> _WORK INSTRUCTIONS_: Select every line below containing the word "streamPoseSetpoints".

> _DATASET CONTENT_:
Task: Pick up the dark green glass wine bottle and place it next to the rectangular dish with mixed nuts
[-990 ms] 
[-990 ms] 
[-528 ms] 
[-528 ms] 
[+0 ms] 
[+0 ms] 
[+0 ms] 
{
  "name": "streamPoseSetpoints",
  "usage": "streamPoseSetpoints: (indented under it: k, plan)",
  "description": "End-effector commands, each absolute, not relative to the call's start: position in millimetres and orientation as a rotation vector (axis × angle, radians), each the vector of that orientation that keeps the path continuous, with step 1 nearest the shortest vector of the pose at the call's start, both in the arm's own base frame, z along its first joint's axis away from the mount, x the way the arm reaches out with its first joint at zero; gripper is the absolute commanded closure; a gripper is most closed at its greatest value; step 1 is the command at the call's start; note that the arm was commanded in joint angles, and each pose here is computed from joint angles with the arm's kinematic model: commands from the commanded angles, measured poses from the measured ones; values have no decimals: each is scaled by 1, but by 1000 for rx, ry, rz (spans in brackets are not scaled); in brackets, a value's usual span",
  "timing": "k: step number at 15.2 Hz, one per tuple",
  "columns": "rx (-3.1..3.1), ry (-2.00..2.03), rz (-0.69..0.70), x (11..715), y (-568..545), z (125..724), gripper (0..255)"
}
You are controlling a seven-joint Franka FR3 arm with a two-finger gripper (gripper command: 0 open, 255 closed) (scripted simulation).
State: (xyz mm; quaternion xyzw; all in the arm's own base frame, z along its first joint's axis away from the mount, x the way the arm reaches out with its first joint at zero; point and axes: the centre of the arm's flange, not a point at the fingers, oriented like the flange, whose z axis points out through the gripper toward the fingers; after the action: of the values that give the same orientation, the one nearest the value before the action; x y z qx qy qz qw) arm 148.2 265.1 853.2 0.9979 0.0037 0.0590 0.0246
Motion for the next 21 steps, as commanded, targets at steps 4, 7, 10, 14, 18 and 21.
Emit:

> _TASK RESULT_:
  "name": "streamPoseSetpoints",
  "usage": "streamPoseSetpoints: (indented under it: k, plan)",

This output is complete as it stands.